Start of Supplied material
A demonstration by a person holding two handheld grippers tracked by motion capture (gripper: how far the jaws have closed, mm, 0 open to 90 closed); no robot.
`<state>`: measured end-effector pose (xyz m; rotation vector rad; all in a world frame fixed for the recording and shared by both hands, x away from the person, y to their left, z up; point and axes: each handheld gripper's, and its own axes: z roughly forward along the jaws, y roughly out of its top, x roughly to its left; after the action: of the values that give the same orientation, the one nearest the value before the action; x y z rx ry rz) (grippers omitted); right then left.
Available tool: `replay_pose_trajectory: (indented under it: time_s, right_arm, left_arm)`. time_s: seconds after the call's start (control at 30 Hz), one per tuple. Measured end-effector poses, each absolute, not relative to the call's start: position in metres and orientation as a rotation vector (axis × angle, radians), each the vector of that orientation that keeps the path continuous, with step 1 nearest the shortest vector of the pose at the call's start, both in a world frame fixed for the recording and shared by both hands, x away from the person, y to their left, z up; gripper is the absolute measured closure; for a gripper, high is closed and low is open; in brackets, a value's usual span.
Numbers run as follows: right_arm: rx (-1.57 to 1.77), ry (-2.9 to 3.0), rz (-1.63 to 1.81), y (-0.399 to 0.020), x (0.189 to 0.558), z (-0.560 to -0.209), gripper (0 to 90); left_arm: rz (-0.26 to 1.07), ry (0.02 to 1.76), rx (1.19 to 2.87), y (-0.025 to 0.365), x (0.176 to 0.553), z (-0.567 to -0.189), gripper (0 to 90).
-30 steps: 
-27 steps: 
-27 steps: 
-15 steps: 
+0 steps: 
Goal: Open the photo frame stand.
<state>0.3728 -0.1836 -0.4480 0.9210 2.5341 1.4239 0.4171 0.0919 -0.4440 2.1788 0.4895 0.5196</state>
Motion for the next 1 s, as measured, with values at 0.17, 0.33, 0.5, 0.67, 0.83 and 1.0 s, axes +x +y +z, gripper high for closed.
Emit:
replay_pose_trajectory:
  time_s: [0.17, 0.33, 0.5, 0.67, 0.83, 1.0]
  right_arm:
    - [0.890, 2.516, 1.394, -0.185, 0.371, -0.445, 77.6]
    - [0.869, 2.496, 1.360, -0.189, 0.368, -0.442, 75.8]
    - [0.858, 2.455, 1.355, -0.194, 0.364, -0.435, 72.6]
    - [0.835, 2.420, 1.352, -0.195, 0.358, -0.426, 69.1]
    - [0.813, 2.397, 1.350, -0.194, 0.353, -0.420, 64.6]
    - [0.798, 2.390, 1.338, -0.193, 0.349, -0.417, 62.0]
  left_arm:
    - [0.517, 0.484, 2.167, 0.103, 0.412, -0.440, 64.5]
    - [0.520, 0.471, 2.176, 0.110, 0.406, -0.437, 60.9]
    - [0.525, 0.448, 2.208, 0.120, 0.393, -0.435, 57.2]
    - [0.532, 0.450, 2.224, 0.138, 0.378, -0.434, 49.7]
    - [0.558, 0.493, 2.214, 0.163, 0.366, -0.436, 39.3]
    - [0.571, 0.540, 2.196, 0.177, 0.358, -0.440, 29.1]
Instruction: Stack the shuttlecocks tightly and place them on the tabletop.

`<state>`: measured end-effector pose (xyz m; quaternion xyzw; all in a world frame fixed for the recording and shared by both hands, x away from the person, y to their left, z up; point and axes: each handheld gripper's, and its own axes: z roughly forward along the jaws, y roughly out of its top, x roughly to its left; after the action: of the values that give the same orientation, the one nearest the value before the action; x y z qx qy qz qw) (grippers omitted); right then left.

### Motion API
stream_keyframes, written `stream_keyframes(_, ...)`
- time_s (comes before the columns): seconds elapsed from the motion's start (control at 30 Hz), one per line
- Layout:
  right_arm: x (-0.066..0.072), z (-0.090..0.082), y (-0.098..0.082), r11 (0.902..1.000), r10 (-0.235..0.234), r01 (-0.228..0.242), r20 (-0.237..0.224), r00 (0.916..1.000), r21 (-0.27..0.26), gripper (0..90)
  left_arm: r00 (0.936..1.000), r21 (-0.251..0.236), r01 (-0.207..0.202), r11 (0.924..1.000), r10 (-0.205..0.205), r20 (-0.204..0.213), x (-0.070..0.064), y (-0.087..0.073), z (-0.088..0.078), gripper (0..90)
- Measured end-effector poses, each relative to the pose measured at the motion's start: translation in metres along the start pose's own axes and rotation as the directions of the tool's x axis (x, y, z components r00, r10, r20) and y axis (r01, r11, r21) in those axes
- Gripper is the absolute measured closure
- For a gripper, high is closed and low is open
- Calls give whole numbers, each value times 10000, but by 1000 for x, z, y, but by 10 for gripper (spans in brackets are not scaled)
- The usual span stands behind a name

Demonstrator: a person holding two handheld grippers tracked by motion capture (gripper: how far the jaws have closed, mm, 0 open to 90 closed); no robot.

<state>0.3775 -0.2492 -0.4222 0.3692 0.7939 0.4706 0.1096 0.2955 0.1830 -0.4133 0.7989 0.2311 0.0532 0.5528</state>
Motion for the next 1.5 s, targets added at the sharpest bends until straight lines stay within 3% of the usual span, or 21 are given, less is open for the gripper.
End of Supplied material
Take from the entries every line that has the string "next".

Motion for the next 1 s, as measured, with values at 0.17, 0.33, 0.5, 0.67, 0.83 and 1.0 s, axes +x +y +z, gripper high for closed.
Motion for the next 1.5 s, targets added at the sharpest bends until straight lines stay within 3% of the usual span, or 21 are given, less is open for the gripper.

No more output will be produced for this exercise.